Bree at MassivelyOP asked today if MMO studios should prioritize younger or older players. The answer is super simple.

Bree based the question off a comment by MOP reader Shay who noted, in essence, that MMO studios are flocking toward the younger customer, leaving the adults, who presumably have more money to spend and the nostalgia to lean on, out in the cold.

The predominant MMOs in the USA are World of Warcraft, Final Fantasy XIV Online, and Old School Runescape. These top MMOs, all three of them, are targeted toward older players.

WoW had a lot of goodwill from the Warcraft series and from MMO players looking for a less drab aesthetic when they started. FFXIV has decades of nostalgic lore to mine. OSR explicitly targets the people who played the original Runescape in the browser when they were kids.

All three, mining nostalgia while being the top MMOs. Right? It’s the older gamers that MMO studios should be targeting?

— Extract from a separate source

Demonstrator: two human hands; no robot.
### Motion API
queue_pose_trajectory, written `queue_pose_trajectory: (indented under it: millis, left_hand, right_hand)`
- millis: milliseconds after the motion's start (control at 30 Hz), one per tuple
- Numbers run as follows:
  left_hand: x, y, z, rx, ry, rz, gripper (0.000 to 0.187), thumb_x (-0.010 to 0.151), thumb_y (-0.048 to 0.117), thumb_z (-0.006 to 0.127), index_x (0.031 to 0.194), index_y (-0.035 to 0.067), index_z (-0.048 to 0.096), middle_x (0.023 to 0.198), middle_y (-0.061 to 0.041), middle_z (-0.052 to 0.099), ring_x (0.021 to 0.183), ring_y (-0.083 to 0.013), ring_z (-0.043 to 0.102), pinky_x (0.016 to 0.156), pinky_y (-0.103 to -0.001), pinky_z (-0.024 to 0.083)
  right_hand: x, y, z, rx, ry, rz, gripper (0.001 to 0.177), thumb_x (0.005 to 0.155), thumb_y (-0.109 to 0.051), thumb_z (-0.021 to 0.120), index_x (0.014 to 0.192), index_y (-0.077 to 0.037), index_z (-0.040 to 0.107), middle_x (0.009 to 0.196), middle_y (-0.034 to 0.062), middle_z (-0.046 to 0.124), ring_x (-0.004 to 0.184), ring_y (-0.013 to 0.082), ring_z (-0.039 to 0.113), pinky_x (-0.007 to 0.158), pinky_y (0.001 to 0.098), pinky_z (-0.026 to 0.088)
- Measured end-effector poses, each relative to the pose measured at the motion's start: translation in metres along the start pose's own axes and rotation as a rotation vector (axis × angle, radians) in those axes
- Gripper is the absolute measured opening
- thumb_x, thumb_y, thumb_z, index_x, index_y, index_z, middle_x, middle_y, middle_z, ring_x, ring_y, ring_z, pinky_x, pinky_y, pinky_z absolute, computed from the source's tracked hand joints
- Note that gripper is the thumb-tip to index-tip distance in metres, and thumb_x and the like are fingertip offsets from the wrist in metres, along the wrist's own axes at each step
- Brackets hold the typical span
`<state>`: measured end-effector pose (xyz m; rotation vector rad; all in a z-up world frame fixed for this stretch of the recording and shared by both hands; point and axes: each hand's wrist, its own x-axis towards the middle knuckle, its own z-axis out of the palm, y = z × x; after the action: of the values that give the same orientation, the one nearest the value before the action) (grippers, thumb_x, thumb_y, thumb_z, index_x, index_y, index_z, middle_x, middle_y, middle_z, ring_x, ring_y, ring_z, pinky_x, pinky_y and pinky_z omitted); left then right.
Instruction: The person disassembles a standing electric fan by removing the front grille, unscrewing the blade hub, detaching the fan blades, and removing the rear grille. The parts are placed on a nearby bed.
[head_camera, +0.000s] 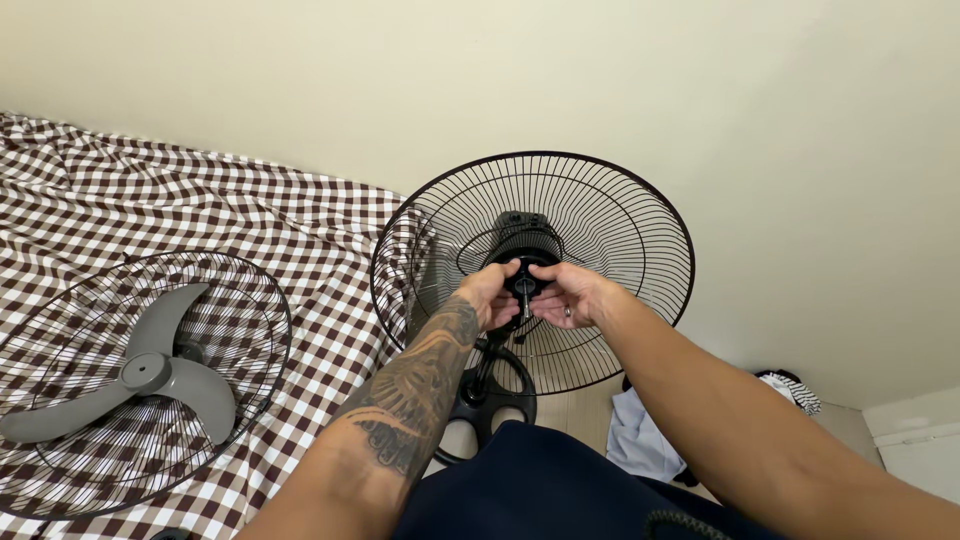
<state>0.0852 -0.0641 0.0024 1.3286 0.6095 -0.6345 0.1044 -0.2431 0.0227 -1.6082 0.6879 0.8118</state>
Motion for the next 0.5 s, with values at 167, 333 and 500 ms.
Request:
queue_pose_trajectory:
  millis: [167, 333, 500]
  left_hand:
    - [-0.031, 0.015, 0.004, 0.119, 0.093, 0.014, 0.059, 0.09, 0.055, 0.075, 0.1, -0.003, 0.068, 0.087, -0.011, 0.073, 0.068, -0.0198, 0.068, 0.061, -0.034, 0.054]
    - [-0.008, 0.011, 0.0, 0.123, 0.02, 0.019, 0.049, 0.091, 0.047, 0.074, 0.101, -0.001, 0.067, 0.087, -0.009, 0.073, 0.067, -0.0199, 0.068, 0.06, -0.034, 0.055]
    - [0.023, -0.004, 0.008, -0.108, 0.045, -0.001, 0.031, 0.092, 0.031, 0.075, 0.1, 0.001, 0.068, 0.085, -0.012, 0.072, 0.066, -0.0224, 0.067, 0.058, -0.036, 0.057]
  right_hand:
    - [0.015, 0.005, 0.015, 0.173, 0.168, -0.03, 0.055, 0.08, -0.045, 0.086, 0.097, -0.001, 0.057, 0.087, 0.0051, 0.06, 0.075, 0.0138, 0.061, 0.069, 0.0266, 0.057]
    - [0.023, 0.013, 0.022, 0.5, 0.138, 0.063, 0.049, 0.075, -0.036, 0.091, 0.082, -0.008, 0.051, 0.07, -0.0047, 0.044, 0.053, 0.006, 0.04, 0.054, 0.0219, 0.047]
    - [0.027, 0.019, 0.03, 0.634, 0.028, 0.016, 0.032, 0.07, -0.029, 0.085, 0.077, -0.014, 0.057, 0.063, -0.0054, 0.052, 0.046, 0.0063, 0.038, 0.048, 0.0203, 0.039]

Of the three MMOs above, the only one I could find figures on that broke out MMO profits separately was Square-Enix’s, which had revenue of $77.6MM for the most recent quarter, or $310MM or so if multiplied out for the year. Not so bad, except…

Here’s the top grossing mobile games from the last year:

**Title****Revenue ($bn)**Honor of Kings1.65Genshin Impact1.25PUBG Mobile1.12Candy Crush Saga1.00Roblox0.82Coin Master0.76Pokemon Go0.64Monster Strike0.52Romance of Three Kingdoms0.50Uma Musume Pretty Derby0.49

From what I understand and my own personal experience, most people do their own solo activities in MMOs, occasionally grouping with others to do instances and then going their own ways. PUBG Mobile definitely qualifies. So does Pokemon GO! Roblox qualifies and doesn’t need any handwaving. I never have even heard of the last one, but the important fact here is that each one of these games beats the annual revenue for one of the most popular MMOs in the country today, and likely the other two as well.

A game that is by any definition an MMO as we play them today, Fortnite, made an astonishing $5.8 billion in 2021. The revenue from this kid-focused MMO is worth more than eighteen Final Fantasy XIVs.

Sorry, older folks. You may have all the jobs and money, but you aren’t as willing to give it to your MMO of choice as kids are to theirs.

Back in the day, the world was a different place. Everyone had a new MMO coming out. It was going to be the multiverse, for real, a perfect place where you could find more people with all your same interests right out there in a hundred variations.

All the “next WoW” money just dried up when it became clear that there was no “next WoW”, and only FFXIV beat those odds (and this after not quite getting there with FFXI Online, and failing their first try at the sequel).

Adults may have more money than kids, but they also have more bills, more responsibilities, more of everything except time. Adults are never going to compete with kids for disposable income and infinite free time, and it’s a losing game to even try.

I’m not a kid, and I’m glad that MMO studios pay adults any attention at all. They shouldn’t! But I’m glad they do.

But yeah. MMO studios maybe were once in it for the passion of gaming and the promise of a world of their own, free of the unpleasantness of real life. Now, it’s all about the money, and has been for awhile.

The MMO we’re all nostalgic for is gone, and we’re different now, too. It is what it is.